Here, then, we have twenty-three out of our thirty-nine fathers "who framed the Government under which we live," who have, upon their official responsibility and their corporal oaths, acted upon the very question which the text affirms they "understood just as well, and even better than we do now"; and twenty-one of them--a clear majority of the whole "thirty-nine"--so acting upon it as to make them guilty of gross political impropriety and wilful perjury, if, in their understanding, any proper division between local and Federal. authority, or anything in the Constitution they had made themselves, and sworn to support, forbade the Federal Government to control as to slavery in the Federal Territories. Thus the twenty-one acted; and, as actions speak louder than words, so actions under such responsibilities speak still louder.
Two of the twenty-three voted against Congressional prohibition of slavery in the Federal Territories, in the instances in which they acted upon the question. But for what reasons they so voted is not known. They may have done so because they thought a proper division of local from Federal authority, or some provision or principle of the Constitution, stood in the way; or they may, without any such question, have voted against the prohibition on what appeared to them to be sufficient grounds of expediency. No one who has sworn to support the Constitution can conscientiously vote for what he understands to be an unconstitutional measure, however expedient he may think it; but one may and ought to vote against a measure which he deems constitutional, if, at the same time, he deems it inexpedient. It therefore would be unsafe to set down even the two who voted against the prohibition as having done so because, in their understanding, any proper division of local from Federal authority, or anything in the Constitution, forbade the Federal Government to control as to slavery in Federal territory.
The remaining sixteen of the "thirty-nine," so far as I have discovered, have left no record of their understanding upon the direct question of Federal control on slavery in the Federal Territories. But there is much reason to believe that their understanding upon that question would not have appeared different from that of their twenty-three compeers, had it been manifested at all.
For the purpose of adhering rigidly to the text, I have purposely omitted whatever understanding may have been manifested by any person, however distinguished, other than the thirty-nine fathers who framed the original Constitution; and, for the same reason, I have also omitted whatever understanding may have been manifested by any of the "thirty tine" even on any other phase of the general question of slavery. If we should look into their acts and declarations on those other phases, as the foreign slave trade, and the morality and policy of slavery generally, it would appear to us that on the direct question of Federal control of slavery in Federal Territories, the sixteen, if they had acted at all, would probably have acted just as the twenty-three did. Among that sixteen were several of the most noted anti-slavery men of those times--as Dr. Franklin, Alexander Hamilton, and Gouverneur Morris while there was not one now known to have been otherwise, unless it may be John Rutledge, of South Carolina.
The sum of the whole is, that of our thirty-nine fathers who framed the original Constitution, twenty-one--a clear majority of the whole--certainly understood that no proper division of local from Federal authority, nor any part of the Constitution, forbade the Federal Government to control slavery in the Federal Territories; whilst all the rest probably had the same understanding. Such, unquestionably, was the understanding of our fathers who framed the original Constitution; and the text affirms that they understood the question "better than we."

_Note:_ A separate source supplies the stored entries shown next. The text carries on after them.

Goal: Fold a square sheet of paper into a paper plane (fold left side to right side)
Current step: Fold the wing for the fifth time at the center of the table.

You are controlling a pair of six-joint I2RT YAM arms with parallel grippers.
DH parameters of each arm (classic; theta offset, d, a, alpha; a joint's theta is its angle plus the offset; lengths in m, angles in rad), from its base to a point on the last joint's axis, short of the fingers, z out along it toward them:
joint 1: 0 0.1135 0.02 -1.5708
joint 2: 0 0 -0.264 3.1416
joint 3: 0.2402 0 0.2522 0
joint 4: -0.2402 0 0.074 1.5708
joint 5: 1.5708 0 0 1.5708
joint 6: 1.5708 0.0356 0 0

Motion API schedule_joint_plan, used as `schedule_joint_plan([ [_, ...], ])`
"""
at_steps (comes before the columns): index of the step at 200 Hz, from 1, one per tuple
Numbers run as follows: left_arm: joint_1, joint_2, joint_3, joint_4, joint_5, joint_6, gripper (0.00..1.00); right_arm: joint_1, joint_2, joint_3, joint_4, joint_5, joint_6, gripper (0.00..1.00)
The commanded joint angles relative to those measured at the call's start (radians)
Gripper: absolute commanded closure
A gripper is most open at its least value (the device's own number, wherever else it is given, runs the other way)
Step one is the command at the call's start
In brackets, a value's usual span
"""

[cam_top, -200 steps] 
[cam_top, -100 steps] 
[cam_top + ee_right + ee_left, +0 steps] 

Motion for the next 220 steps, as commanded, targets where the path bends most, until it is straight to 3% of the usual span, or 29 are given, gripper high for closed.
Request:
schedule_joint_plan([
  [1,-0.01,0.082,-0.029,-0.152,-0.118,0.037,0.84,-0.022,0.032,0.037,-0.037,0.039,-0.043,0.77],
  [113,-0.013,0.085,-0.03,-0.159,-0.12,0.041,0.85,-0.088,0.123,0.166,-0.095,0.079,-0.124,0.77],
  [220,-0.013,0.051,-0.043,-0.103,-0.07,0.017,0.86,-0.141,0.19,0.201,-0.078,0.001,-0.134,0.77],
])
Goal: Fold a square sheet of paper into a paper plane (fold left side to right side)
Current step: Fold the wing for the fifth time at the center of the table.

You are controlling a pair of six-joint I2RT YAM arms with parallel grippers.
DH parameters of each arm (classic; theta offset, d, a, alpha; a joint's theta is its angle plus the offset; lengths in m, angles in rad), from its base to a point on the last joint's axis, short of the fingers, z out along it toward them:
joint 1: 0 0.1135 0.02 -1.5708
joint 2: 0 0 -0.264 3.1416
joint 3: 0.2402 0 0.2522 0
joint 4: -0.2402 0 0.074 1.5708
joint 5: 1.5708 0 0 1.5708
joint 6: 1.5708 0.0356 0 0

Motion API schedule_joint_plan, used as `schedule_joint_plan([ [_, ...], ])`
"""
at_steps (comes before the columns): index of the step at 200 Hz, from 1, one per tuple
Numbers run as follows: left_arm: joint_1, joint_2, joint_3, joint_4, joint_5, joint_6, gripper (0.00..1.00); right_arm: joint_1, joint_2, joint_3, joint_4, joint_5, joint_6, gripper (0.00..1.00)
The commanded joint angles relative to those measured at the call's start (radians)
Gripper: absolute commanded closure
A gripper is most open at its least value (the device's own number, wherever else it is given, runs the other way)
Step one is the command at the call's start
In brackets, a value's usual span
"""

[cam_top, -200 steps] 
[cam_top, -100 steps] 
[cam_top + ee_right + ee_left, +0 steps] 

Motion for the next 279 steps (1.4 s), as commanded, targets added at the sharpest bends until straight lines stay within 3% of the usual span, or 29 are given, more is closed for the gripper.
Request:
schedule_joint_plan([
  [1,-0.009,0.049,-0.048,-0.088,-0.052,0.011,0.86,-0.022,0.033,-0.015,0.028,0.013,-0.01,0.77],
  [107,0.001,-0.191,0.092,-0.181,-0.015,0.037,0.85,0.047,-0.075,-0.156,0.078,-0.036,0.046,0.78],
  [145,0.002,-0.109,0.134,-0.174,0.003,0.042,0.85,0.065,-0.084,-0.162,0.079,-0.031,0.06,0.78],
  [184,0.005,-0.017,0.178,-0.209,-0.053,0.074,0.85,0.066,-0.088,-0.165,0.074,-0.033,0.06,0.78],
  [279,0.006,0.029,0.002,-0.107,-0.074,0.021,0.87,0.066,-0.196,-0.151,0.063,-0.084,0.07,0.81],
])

But, so far, I have been considering the understanding of the question manifested by the framers of the original Constitution. In and by the original instrument, a mode was provided for amending it; and, as I have already stated, the present frame of "the Government under which we live" consists of that original, and twelve amendatory articles framed and adopted since. Those who now insist that Federal control of slavery in Federal Territories violates the Constitution, point us to the provisions which they suppose it thus violates; and, as I understand, they all fix upon provisions in these amendatory articles, and not in the original instrument. The Supreme Court, in the Dred Scott case, plant themselves upon the fifth amendment, which provides that no person shall be deprived of "life, liberty, or property without due process of law"; while Senator Douglas and his peculiar adherents plant themselves upon the tenth amendment, providing that "the powers not delegated to the United States by the Constitution" "are reserved to the States respectively, or to the people."
Now, it so happens that these amendments were framed by the first Congress which sat under the Constitution--the identical Congress which passed the act already mentioned, enforcing the prohibition of slavery in the Northwestern Territory. Not only was it the same Congress, but they were the identical same individual men who, at the same session, and at the same time within the session, had under consideration, and in progress toward maturity, these Constitutional amendments, and this act prohibiting slavery in all the territory the nation then owned. The Constitutional amendments were introduced before and passed after the act enforcing the Ordinance of '87; so that, during the whole pendency of the act to enforce the Ordinance, the Constitutional amendments were also pending.